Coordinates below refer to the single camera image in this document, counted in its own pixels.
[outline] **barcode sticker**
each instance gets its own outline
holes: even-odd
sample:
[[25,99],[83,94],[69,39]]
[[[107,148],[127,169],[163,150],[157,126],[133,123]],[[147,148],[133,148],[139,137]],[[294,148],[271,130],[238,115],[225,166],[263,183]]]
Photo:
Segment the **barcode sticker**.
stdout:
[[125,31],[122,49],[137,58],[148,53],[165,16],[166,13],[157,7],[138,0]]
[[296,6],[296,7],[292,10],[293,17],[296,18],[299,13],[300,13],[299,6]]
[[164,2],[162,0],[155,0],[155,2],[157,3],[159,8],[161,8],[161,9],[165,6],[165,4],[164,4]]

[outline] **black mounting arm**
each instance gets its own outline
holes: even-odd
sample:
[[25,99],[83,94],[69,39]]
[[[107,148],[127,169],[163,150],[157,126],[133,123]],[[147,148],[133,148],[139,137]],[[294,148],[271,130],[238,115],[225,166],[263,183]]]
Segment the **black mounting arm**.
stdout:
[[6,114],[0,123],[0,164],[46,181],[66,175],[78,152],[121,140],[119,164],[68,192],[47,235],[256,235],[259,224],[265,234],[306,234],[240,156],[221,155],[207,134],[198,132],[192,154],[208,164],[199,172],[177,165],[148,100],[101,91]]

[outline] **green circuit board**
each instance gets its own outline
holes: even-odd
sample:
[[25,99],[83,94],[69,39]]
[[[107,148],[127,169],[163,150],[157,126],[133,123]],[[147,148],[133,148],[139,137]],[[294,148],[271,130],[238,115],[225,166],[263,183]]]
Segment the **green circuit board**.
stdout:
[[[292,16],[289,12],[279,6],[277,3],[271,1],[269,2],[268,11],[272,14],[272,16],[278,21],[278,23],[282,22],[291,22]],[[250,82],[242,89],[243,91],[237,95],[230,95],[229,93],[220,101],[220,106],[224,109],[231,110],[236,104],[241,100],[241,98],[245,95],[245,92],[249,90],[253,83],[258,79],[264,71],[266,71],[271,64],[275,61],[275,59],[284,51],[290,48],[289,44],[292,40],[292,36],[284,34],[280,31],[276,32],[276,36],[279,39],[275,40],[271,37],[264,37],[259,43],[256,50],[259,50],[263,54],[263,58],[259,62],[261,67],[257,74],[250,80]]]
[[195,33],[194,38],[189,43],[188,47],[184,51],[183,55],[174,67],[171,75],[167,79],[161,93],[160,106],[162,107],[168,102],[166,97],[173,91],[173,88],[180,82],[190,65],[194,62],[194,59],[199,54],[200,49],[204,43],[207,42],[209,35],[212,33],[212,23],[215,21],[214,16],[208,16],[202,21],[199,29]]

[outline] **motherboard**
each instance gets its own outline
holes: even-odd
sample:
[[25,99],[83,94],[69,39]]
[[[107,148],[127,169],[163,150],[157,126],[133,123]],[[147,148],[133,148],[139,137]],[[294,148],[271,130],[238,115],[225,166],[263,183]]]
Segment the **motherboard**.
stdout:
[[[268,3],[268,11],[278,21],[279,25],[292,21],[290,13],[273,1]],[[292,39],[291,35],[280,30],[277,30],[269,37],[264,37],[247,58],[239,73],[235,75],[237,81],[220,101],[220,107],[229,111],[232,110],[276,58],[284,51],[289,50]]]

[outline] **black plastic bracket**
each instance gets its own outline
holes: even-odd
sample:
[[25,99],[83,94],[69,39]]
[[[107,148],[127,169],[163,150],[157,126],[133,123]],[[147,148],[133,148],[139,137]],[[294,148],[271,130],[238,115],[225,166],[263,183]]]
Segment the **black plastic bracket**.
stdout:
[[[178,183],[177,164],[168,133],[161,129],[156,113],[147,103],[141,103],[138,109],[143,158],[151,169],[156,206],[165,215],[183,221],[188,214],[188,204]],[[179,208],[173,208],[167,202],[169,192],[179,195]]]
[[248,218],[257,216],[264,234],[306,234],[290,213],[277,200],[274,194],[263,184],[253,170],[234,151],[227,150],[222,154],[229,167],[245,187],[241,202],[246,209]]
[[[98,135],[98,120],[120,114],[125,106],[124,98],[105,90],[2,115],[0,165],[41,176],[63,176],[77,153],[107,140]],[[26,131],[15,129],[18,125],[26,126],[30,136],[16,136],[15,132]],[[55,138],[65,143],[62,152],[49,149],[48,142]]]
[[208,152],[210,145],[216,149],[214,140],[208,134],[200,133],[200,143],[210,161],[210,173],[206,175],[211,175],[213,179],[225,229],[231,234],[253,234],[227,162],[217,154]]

● ● ● ● ● ● ●

§ WHAT TO PRODUCE:
Every record, restated word for word, should make up your reply.

§ ANSWER BOX:
Coordinates below refer to the single camera image in this document, counted in its own pixels.
[outline] **barcode sticker**
each instance gets its own outline
holes: even-odd
sample:
[[25,99],[83,94],[69,39]]
[[[107,148],[127,169],[163,150],[157,126],[133,123]],[[147,148],[133,148],[139,137]],[[294,148],[271,130],[238,115],[225,166],[263,183]]]
Photo:
Segment the **barcode sticker**.
stdout:
[[125,31],[122,49],[137,58],[148,53],[165,16],[166,13],[157,7],[138,0]]
[[296,6],[296,7],[292,10],[293,17],[296,18],[299,13],[300,13],[299,6]]
[[164,2],[162,0],[155,0],[155,2],[157,3],[159,8],[161,8],[161,9],[165,6],[165,4],[164,4]]

[outline] **black mounting arm**
each instance gets its own outline
holes: even-odd
sample:
[[25,99],[83,94],[69,39]]
[[[107,148],[127,169],[163,150],[157,126],[133,123]],[[147,148],[133,148],[139,137]],[[294,148],[271,130],[238,115],[225,166],[263,183]]]
Segment the **black mounting arm**.
stdout:
[[6,114],[0,123],[0,164],[46,181],[66,175],[78,152],[121,140],[119,164],[68,192],[47,235],[256,235],[259,224],[265,234],[306,234],[240,156],[221,155],[207,134],[198,132],[192,154],[208,164],[199,172],[177,165],[148,100],[101,91]]

[outline] **green circuit board**
each instance gets its own outline
holes: even-odd
sample:
[[25,99],[83,94],[69,39]]
[[[107,148],[127,169],[163,150],[157,126],[133,123]],[[147,148],[133,148],[139,137]],[[294,148],[271,130],[238,115],[225,166],[263,183]]]
Segment the **green circuit board**.
stdout:
[[[292,16],[289,12],[279,6],[277,3],[271,1],[269,2],[268,11],[272,14],[272,16],[278,21],[278,23],[282,22],[291,22]],[[250,82],[242,89],[243,91],[237,95],[230,95],[229,93],[220,101],[220,106],[224,109],[231,110],[236,104],[241,100],[241,98],[245,95],[245,92],[249,90],[253,83],[258,79],[264,71],[266,71],[271,64],[275,61],[275,59],[284,51],[290,48],[289,44],[292,40],[292,36],[284,34],[280,31],[276,32],[276,36],[279,39],[275,40],[271,37],[264,37],[259,43],[256,50],[259,50],[263,54],[263,58],[259,62],[261,67],[257,74],[250,80]]]
[[195,33],[194,38],[189,43],[188,47],[184,51],[183,55],[174,67],[171,75],[167,79],[161,93],[160,106],[162,107],[168,102],[166,97],[173,91],[173,88],[180,82],[190,65],[194,62],[194,59],[199,54],[200,49],[204,43],[207,42],[209,35],[212,33],[212,23],[215,21],[214,16],[208,16],[202,21],[199,29]]

[outline] **motherboard**
each instance gets its own outline
holes: even-odd
sample:
[[25,99],[83,94],[69,39]]
[[[107,148],[127,169],[163,150],[157,126],[133,123]],[[147,148],[133,148],[139,137]],[[294,148],[271,130],[238,115],[225,166],[263,183]]]
Segment the **motherboard**.
stdout:
[[[268,3],[268,11],[278,21],[279,25],[292,21],[290,13],[273,1]],[[292,39],[291,35],[280,30],[277,30],[269,37],[264,37],[247,58],[239,73],[235,75],[237,81],[220,101],[220,107],[229,111],[232,110],[276,58],[284,51],[289,50]]]

[outline] **black plastic bracket**
each instance gets its own outline
holes: even-odd
sample:
[[25,99],[83,94],[69,39]]
[[[107,148],[127,169],[163,150],[157,126],[133,123]],[[147,148],[133,148],[139,137]],[[294,148],[271,130],[238,115],[225,166],[263,183]]]
Segment the **black plastic bracket**.
stdout:
[[[178,183],[177,164],[168,133],[161,129],[156,113],[147,103],[141,103],[138,109],[143,158],[151,169],[156,206],[165,215],[183,221],[188,214],[188,204]],[[179,208],[173,208],[167,202],[169,192],[179,195]]]
[[248,218],[257,216],[264,234],[306,234],[290,213],[277,200],[274,194],[263,184],[253,170],[234,151],[227,150],[222,154],[229,167],[245,187],[241,202],[246,209]]
[[[98,135],[98,120],[120,114],[125,106],[124,98],[105,90],[2,115],[0,165],[41,176],[63,176],[77,153],[107,140]],[[26,131],[15,129],[18,125],[26,126],[30,136],[16,136],[15,132]],[[55,138],[65,143],[62,152],[49,149],[48,142]]]
[[208,152],[210,145],[216,149],[214,140],[208,134],[200,133],[200,143],[210,161],[210,173],[206,175],[211,175],[213,179],[225,229],[231,234],[253,234],[227,162],[217,154]]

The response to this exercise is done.